(DATA SHOWN begins)

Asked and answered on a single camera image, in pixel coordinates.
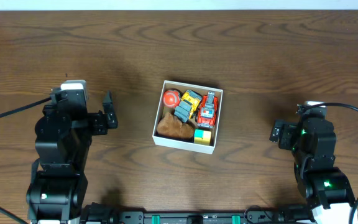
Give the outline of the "red toy ball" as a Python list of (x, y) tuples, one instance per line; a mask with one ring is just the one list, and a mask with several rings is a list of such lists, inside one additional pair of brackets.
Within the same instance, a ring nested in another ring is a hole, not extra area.
[(181, 101), (181, 93), (178, 90), (167, 90), (163, 94), (163, 104), (168, 108), (176, 108)]

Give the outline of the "brown plush toy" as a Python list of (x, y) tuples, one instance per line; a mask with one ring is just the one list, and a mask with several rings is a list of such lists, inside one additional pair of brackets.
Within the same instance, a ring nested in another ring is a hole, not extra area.
[(167, 112), (157, 125), (157, 133), (168, 138), (191, 139), (195, 129), (188, 123), (183, 123), (175, 115)]

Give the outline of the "white cardboard box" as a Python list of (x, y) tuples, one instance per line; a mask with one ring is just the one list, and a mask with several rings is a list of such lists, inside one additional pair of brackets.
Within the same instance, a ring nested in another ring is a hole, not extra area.
[[(163, 118), (163, 116), (166, 112), (171, 111), (171, 109), (165, 109), (165, 106), (163, 105), (163, 94), (166, 90), (169, 90), (169, 89), (177, 89), (180, 91), (191, 89), (191, 90), (196, 90), (198, 93), (207, 93), (208, 90), (215, 92), (215, 94), (218, 98), (218, 111), (217, 111), (218, 118), (217, 118), (216, 127), (213, 128), (211, 131), (210, 145), (207, 146), (207, 145), (196, 144), (193, 142), (194, 141), (193, 139), (192, 140), (176, 140), (173, 138), (162, 136), (161, 134), (157, 133), (158, 122)], [(158, 104), (157, 115), (156, 115), (156, 119), (155, 119), (153, 135), (152, 135), (154, 143), (158, 146), (172, 147), (172, 148), (182, 149), (182, 150), (187, 150), (187, 151), (212, 154), (215, 149), (216, 139), (218, 136), (218, 128), (219, 128), (218, 123), (219, 123), (219, 116), (221, 113), (222, 96), (223, 96), (223, 90), (221, 90), (221, 89), (165, 80), (163, 83), (162, 92), (160, 95), (160, 102)]]

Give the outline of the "red toy fire truck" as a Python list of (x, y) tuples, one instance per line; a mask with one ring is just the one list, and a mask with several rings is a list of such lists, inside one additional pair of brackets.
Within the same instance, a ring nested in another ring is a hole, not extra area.
[(216, 124), (217, 110), (218, 98), (215, 96), (215, 92), (209, 91), (207, 95), (203, 95), (196, 118), (197, 125), (212, 129)]

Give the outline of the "yellow grey toy truck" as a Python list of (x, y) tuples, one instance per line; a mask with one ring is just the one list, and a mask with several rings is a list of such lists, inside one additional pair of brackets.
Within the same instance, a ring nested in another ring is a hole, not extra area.
[(201, 95), (193, 90), (187, 90), (181, 97), (180, 104), (175, 108), (174, 115), (183, 123), (186, 123), (194, 115), (202, 101)]

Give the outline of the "colourful puzzle cube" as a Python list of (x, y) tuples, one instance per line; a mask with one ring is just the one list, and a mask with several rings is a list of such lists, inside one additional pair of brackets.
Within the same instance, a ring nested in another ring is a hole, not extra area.
[(193, 141), (195, 144), (209, 146), (211, 144), (211, 135), (212, 135), (211, 131), (196, 129), (194, 133)]

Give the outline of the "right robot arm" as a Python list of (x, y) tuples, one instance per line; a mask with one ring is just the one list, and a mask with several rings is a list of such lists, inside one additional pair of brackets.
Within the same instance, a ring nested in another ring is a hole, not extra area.
[(305, 216), (314, 223), (348, 223), (356, 199), (346, 175), (334, 166), (336, 135), (333, 124), (319, 117), (299, 123), (275, 121), (270, 135), (280, 149), (294, 157), (298, 190), (306, 200)]

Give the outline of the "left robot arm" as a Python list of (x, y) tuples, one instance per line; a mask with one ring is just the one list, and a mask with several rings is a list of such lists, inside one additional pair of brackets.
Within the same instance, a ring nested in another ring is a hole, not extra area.
[(88, 112), (84, 90), (54, 90), (50, 98), (35, 125), (39, 158), (32, 164), (26, 195), (31, 223), (68, 223), (80, 215), (92, 137), (118, 127), (111, 92), (106, 93), (103, 110), (97, 113)]

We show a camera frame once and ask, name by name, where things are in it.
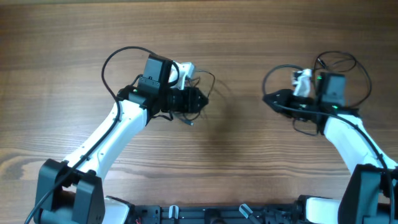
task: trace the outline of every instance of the table surface
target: table surface
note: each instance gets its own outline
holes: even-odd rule
[[[61,161],[104,120],[113,99],[100,71],[114,50],[138,45],[217,77],[194,126],[154,119],[127,145],[104,193],[137,205],[292,202],[341,198],[349,172],[323,136],[292,129],[261,101],[272,67],[311,67],[317,54],[354,54],[373,80],[365,127],[398,159],[396,1],[189,1],[0,7],[0,223],[21,223],[40,166]],[[106,79],[118,91],[142,73],[147,54],[115,56]],[[290,88],[277,72],[269,91]],[[347,73],[347,99],[366,93]],[[207,92],[211,78],[201,75]]]

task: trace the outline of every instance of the wood grain
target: wood grain
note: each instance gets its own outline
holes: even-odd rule
[[[322,136],[295,132],[261,102],[272,67],[312,66],[324,50],[349,51],[374,84],[361,106],[368,132],[398,159],[396,1],[205,1],[0,7],[0,223],[21,223],[37,174],[102,122],[112,99],[100,79],[105,58],[147,47],[217,76],[206,119],[193,127],[155,119],[112,166],[104,191],[136,204],[291,202],[300,194],[341,198],[349,172]],[[146,54],[117,55],[114,91],[142,73]],[[269,91],[289,87],[275,73]],[[211,78],[202,76],[208,91]],[[348,75],[350,101],[366,92]]]

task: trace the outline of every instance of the wooden table
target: wooden table
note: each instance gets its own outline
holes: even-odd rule
[[[368,132],[398,159],[396,1],[202,1],[0,8],[0,223],[21,223],[37,174],[61,161],[104,120],[113,100],[100,71],[114,50],[138,45],[193,62],[218,81],[206,116],[187,126],[154,119],[112,166],[106,195],[135,204],[292,202],[341,198],[349,172],[323,137],[295,132],[261,101],[261,81],[284,63],[311,67],[324,50],[349,51],[368,69],[361,106]],[[147,54],[115,56],[114,91],[142,73]],[[267,88],[289,88],[291,70]],[[349,101],[366,92],[347,74]],[[207,92],[211,78],[202,75]]]

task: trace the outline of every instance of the wooden surface
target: wooden surface
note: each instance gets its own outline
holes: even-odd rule
[[[312,66],[324,50],[349,51],[374,84],[361,107],[377,143],[398,159],[396,1],[138,2],[0,7],[0,223],[21,223],[37,174],[104,120],[113,101],[100,79],[106,57],[127,45],[194,62],[219,80],[194,126],[155,119],[112,166],[106,195],[135,204],[292,202],[341,198],[349,172],[322,136],[297,133],[261,101],[272,67]],[[109,64],[114,91],[143,71],[147,54]],[[288,88],[290,70],[267,88]],[[205,74],[201,88],[208,91]],[[350,73],[350,101],[366,91]]]

(DATA SHOWN ends)

* TASK GOAL
Write out the records above exactly as they stand, leaving out every picture.

* WRITTEN REPLY
Asked and answered on a single camera image, in pixel coordinates.
Give the outline of the "red toy ball" as a Python list of (x, y) tuples, one instance per line; a mask with one ring is just the one list, and a mask with several rings is a list of such lists, inside one additional pair of brackets.
Within the same instance, a ring nested in another ring is a hole, not extra area.
[(181, 101), (181, 93), (178, 90), (167, 90), (163, 94), (163, 104), (168, 108), (176, 108)]

Give the outline of the "brown plush toy" as a Python list of (x, y) tuples, one instance per line; a mask with one ring is just the one list, and a mask with several rings is a list of such lists, inside one additional pair of brackets.
Within the same instance, a ring nested in another ring is a hole, not extra area.
[(167, 112), (157, 125), (157, 133), (168, 138), (191, 139), (195, 129), (188, 123), (183, 123), (175, 115)]

Give the outline of the "white cardboard box" as a Python list of (x, y) tuples, one instance per line; a mask with one ring is just the one list, and a mask with several rings is a list of such lists, inside one additional pair of brackets.
Within the same instance, a ring nested in another ring is a hole, not extra area.
[[(163, 118), (163, 116), (166, 112), (171, 111), (171, 109), (165, 109), (165, 106), (163, 105), (163, 94), (166, 90), (169, 90), (169, 89), (177, 89), (180, 91), (191, 89), (191, 90), (196, 90), (198, 93), (207, 93), (208, 90), (215, 92), (215, 94), (218, 98), (218, 111), (217, 111), (218, 118), (217, 118), (216, 127), (213, 128), (211, 131), (210, 145), (207, 146), (207, 145), (196, 144), (193, 142), (194, 141), (193, 139), (192, 140), (176, 140), (173, 138), (162, 136), (161, 134), (157, 133), (158, 122)], [(158, 104), (157, 115), (156, 115), (156, 119), (155, 119), (153, 135), (152, 135), (154, 143), (158, 146), (172, 147), (172, 148), (182, 149), (182, 150), (187, 150), (187, 151), (212, 154), (215, 149), (216, 139), (218, 136), (218, 128), (219, 128), (218, 123), (219, 123), (219, 116), (221, 113), (222, 96), (223, 96), (223, 90), (221, 90), (221, 89), (165, 80), (163, 83), (162, 92), (160, 95), (160, 102)]]

Give the outline of the "red toy fire truck" as a Python list of (x, y) tuples, one instance per line; a mask with one ring is just the one list, and a mask with several rings is a list of such lists, inside one additional pair of brackets.
Within the same instance, a ring nested in another ring is a hole, not extra area.
[(216, 124), (217, 110), (218, 98), (215, 96), (215, 92), (209, 91), (207, 95), (203, 95), (196, 118), (197, 125), (212, 129)]

Give the outline of the "yellow grey toy truck" as a Python list of (x, y) tuples, one instance per line; a mask with one ring is just the one list, and a mask with several rings is a list of such lists, inside one additional pair of brackets.
Within the same instance, a ring nested in another ring is a hole, not extra area.
[(201, 95), (193, 90), (187, 90), (181, 97), (180, 104), (175, 108), (174, 115), (183, 123), (186, 123), (194, 115), (202, 101)]

Give the outline of the "colourful puzzle cube" as a Python list of (x, y) tuples, one instance per line; a mask with one ring is just the one list, and a mask with several rings is a list of such lists, inside one additional pair of brackets.
Within the same instance, a ring nested in another ring is a hole, not extra area.
[(193, 141), (195, 144), (209, 146), (211, 144), (211, 135), (212, 135), (211, 131), (196, 129), (194, 133)]

Give the outline of the "right robot arm" as a Python list of (x, y) tuples, one instance per line; a mask with one ring is just the one list, and a mask with several rings is a list of such lists, inside one additional pair of brackets.
Within the same instance, a ring nested in another ring is a hole, not extra area.
[(305, 216), (314, 223), (348, 223), (356, 199), (346, 175), (334, 166), (336, 135), (333, 124), (319, 117), (299, 123), (275, 121), (270, 135), (280, 149), (294, 157), (298, 190), (306, 200)]

Give the outline of the "left robot arm" as a Python list of (x, y) tuples, one instance per line; a mask with one ring is just the one list, and a mask with several rings is a list of such lists, inside one additional pair of brackets.
Within the same instance, a ring nested in another ring is a hole, not extra area.
[(88, 112), (84, 90), (54, 90), (50, 98), (35, 125), (39, 158), (32, 164), (26, 195), (31, 223), (68, 223), (80, 215), (92, 137), (118, 127), (111, 92), (106, 93), (103, 110), (97, 113)]

We show a camera frame once and ask, name by name, where things are in it.
task: trace the outline of every instance of the table surface
target: table surface
note: each instance gets its own outline
holes: even-odd rule
[[[61,161],[104,120],[113,99],[100,71],[114,50],[138,45],[217,77],[194,126],[154,119],[127,145],[104,193],[137,205],[292,202],[341,198],[349,172],[323,136],[292,129],[261,101],[272,67],[311,67],[317,54],[354,54],[373,80],[365,127],[398,159],[396,1],[189,1],[0,7],[0,223],[21,223],[40,166]],[[106,79],[118,91],[142,73],[147,54],[115,56]],[[290,88],[277,72],[269,91]],[[347,73],[347,99],[366,93]],[[207,92],[211,78],[201,75]]]

task: trace the outline of every instance of the wood grain
target: wood grain
note: each instance gets its own outline
holes: even-odd rule
[[[322,136],[295,132],[261,102],[272,67],[312,66],[324,50],[349,51],[374,84],[361,106],[368,132],[398,159],[396,1],[205,1],[0,7],[0,223],[21,223],[37,174],[102,122],[112,99],[100,79],[105,58],[147,47],[217,76],[206,119],[193,127],[155,119],[112,166],[104,191],[136,204],[291,202],[300,194],[341,198],[349,172]],[[146,54],[117,55],[114,91],[142,73]],[[269,91],[289,87],[275,73]],[[211,78],[202,76],[208,91]],[[348,75],[350,101],[366,92]]]

task: trace the outline of every instance of the wooden table
target: wooden table
note: each instance gets its own outline
holes: even-odd rule
[[[368,132],[398,159],[396,1],[202,1],[0,8],[0,223],[21,223],[37,174],[61,161],[104,120],[113,100],[100,71],[114,50],[138,45],[193,62],[218,81],[206,116],[187,126],[154,119],[112,166],[106,195],[135,204],[292,202],[341,198],[349,172],[323,137],[295,132],[261,101],[261,81],[284,63],[311,67],[324,50],[349,51],[368,69],[361,106]],[[147,54],[115,56],[114,91],[142,73]],[[267,88],[289,88],[291,70]],[[349,101],[366,92],[347,74]],[[207,92],[211,78],[202,75]]]

task: trace the outline of every instance of the wooden surface
target: wooden surface
note: each instance gets its own outline
holes: even-odd rule
[[[312,66],[324,50],[349,51],[374,84],[361,107],[377,143],[398,159],[396,1],[138,2],[0,7],[0,223],[21,223],[37,174],[104,120],[113,101],[100,79],[106,57],[127,45],[194,62],[219,80],[194,126],[155,119],[112,166],[106,195],[135,204],[292,202],[341,198],[349,172],[322,136],[297,133],[261,101],[272,67]],[[109,64],[114,91],[143,71],[147,54]],[[288,88],[290,70],[267,88]],[[205,74],[201,88],[208,91]],[[350,73],[350,101],[366,91]]]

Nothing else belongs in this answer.